Collected data

%%

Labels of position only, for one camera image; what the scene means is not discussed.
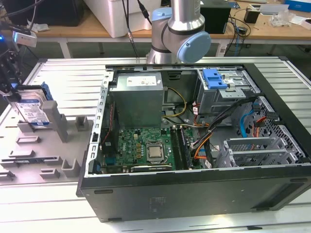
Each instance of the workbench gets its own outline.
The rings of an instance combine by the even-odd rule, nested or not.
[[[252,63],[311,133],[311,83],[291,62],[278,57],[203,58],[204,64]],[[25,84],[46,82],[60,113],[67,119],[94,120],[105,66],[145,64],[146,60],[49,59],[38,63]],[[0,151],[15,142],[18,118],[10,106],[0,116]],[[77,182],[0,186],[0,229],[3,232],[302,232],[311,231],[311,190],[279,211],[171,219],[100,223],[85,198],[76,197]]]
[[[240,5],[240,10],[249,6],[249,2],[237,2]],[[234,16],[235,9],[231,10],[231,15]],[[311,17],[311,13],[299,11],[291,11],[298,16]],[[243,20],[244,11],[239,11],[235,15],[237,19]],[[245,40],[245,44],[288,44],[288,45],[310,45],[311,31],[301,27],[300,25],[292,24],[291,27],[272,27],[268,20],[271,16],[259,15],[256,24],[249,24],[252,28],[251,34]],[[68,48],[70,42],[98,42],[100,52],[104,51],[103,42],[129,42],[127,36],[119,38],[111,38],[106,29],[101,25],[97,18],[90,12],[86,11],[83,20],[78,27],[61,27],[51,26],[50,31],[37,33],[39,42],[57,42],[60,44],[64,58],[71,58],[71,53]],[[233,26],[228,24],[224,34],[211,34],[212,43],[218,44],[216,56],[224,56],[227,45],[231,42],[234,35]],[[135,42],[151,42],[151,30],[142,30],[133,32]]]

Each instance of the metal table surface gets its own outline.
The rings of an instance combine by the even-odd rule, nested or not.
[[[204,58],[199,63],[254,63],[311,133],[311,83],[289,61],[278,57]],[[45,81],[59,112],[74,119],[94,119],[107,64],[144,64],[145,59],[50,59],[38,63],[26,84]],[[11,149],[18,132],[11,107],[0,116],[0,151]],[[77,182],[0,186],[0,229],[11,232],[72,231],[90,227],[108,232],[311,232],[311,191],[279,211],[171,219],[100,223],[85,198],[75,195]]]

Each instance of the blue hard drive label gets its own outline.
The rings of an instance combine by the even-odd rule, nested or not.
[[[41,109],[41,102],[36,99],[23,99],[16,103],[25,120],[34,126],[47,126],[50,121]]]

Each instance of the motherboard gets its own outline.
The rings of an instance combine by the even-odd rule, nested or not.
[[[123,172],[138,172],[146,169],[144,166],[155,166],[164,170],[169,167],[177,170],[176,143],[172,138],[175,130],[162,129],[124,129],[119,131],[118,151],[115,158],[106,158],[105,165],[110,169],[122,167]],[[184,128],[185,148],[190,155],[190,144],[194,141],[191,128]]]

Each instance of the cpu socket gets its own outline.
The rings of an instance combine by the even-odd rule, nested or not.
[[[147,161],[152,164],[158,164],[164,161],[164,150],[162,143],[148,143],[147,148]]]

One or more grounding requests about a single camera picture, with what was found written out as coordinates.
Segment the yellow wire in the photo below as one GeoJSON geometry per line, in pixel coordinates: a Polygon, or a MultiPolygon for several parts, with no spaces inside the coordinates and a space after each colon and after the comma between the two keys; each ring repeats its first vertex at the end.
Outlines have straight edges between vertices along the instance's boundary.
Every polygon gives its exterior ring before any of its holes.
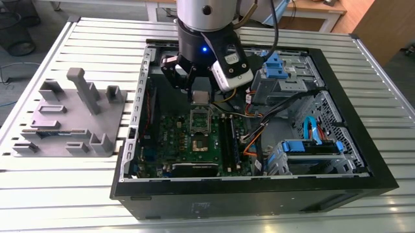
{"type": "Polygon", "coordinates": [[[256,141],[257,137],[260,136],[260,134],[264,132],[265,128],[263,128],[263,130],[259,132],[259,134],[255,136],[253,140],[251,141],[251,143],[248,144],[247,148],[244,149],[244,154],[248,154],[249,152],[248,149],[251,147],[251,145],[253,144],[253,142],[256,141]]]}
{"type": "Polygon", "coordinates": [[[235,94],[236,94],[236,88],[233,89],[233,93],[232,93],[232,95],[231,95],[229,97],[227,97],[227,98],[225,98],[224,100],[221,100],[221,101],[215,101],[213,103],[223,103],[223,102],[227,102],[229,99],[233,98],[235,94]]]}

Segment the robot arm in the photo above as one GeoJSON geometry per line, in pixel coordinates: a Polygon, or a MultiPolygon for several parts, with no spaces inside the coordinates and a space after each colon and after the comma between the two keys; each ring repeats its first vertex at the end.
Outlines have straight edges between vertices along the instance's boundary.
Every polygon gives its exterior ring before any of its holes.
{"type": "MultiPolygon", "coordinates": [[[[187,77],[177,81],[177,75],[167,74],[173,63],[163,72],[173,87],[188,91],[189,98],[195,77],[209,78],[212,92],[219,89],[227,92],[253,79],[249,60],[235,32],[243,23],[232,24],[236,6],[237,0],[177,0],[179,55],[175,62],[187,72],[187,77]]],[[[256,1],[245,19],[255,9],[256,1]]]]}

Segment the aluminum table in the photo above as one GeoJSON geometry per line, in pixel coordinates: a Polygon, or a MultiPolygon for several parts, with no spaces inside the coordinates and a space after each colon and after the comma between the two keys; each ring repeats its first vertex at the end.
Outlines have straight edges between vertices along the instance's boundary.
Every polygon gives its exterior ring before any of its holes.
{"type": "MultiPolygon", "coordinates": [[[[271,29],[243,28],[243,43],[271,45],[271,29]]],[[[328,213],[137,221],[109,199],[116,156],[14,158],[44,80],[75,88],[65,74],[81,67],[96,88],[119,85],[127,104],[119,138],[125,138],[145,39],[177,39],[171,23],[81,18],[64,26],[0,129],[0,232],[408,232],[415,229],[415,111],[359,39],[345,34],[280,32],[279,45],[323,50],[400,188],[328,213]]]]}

%%
%%

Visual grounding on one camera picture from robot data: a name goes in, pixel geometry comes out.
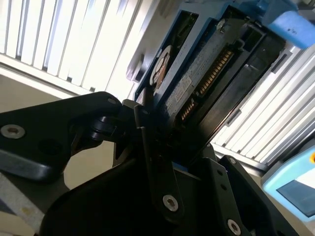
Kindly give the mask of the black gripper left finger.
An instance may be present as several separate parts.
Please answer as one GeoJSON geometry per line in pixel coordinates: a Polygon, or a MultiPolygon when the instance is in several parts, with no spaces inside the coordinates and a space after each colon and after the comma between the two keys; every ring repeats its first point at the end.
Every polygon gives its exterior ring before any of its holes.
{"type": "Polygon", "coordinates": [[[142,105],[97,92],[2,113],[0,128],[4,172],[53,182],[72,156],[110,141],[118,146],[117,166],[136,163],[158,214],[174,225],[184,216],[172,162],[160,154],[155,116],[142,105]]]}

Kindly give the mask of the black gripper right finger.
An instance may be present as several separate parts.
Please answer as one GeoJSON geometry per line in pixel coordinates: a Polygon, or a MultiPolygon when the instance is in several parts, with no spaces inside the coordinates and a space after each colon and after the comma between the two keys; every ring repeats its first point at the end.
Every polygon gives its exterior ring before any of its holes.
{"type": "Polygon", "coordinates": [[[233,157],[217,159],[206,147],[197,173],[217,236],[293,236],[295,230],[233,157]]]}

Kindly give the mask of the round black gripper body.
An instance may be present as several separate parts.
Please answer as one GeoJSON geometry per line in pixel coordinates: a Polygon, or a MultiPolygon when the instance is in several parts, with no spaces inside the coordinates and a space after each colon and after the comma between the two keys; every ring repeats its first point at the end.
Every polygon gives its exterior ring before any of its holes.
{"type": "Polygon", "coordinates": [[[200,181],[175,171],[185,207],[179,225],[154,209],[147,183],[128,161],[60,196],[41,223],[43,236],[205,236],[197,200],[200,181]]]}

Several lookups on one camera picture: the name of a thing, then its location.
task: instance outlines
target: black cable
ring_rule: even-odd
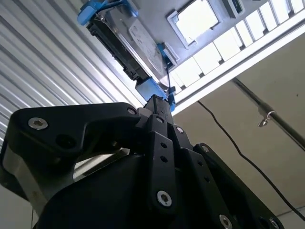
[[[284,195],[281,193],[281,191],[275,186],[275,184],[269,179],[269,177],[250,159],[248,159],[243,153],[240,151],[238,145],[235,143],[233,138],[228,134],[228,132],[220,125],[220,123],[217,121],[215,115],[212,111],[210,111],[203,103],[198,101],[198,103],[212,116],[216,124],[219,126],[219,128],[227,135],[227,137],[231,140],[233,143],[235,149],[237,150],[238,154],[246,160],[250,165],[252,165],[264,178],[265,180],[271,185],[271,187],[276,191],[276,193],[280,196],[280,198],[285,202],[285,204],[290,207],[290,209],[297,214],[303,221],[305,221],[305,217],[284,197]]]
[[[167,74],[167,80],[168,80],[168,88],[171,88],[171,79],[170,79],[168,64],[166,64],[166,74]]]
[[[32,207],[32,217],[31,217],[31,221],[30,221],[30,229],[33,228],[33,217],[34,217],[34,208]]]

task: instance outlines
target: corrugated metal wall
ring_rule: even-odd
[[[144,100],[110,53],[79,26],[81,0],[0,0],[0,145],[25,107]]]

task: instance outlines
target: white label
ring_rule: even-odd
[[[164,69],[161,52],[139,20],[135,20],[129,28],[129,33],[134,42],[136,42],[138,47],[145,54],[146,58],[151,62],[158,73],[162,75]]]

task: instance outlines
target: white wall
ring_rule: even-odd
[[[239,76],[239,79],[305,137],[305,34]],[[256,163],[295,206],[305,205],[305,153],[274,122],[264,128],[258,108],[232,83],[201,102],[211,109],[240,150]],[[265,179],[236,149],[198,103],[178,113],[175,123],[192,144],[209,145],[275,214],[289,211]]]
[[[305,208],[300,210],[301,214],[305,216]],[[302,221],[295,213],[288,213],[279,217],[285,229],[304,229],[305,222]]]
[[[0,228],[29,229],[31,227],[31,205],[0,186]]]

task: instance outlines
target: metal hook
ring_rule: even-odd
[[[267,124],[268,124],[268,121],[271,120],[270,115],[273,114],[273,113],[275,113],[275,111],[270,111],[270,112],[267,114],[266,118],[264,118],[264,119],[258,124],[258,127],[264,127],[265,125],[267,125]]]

%%

### [WORK TASK]
From the data, pick out every line that includes "grounding".

### [WRITTEN RESPONSE]
One or more grounding requests about a single camera picture, with what was found written out as coordinates.
Visual grounding on one camera picture from robot data: a name goes in, pixel geometry comes out.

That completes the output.